There are some signs that the problems are starting to register in the medical profession. In an article for the Women’s Feature Service, Leslie George notes that after the 1993 killing of Dr. John Britton outside a Pensacola, Florida, abortion clinic, young doctors-to-be formed Medical Students for Choice with the goal of pushing for increased abortion training; some of their older counterparts hold workshops to train family practitioners and other doctors in the procedure. JAMWA’s Westhoff reports that a medical committee charged with setting standards for OB-GYN training is considering language under which “experience with induced abortion and management of its complications must be part of residency training, except for residents with moral or religious objections to the former”; some hospitals are working out rotation arrangements with abortion clinics for their residents.
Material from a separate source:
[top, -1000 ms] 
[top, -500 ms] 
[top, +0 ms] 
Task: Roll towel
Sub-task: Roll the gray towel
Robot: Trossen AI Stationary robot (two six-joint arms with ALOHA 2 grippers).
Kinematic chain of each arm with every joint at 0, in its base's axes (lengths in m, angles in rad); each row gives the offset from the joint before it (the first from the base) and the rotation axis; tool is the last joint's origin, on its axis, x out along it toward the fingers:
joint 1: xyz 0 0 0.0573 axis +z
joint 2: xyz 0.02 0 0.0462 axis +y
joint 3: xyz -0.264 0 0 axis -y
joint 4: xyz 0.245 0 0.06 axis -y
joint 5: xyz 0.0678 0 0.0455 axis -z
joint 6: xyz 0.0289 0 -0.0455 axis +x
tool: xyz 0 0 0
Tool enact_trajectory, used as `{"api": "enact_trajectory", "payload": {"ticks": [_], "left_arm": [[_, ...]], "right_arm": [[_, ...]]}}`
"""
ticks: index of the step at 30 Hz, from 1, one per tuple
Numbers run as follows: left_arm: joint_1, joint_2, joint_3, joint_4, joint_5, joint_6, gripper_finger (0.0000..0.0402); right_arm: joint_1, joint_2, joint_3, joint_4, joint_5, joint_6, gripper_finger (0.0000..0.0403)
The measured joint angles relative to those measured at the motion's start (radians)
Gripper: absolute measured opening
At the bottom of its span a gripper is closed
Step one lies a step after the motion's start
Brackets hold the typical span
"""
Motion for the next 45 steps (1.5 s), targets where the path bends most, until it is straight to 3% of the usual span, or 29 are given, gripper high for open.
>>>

And there are efforts to encourage other medical professionals, like physician assistants, to do abortions in areas where the doctor is many miles away.
Lest all this sound too encouraging to pro-choicers, the bad news comes in one final JAMWA article: If access to abortion is becoming a problem in the United States, Deborah Maine, Katrina Karkazis, and Nancy Bolan report, the issue is one of life and death for women in much of the rest of the world. They note that about one in 21 women in Africa will die as a result of complications from pregnancy or childbirth, compared to one in 6,366 in North America. Complications of induced abortions—fully or partially outlawed in countries containing more than half the world’s population, but widely performed nevertheless—account for an estimated 14 percent of maternal deaths, totaling between 70,000 and 200,000 worldwide annually; in other words, every day 200 to 550 women die trying to terminate a pregnancy. In Latin America, botched abortions are the leading cause of death for women aged 15 to 39. For most of the world’s women, the authors conclude, “the bad old days are still here.”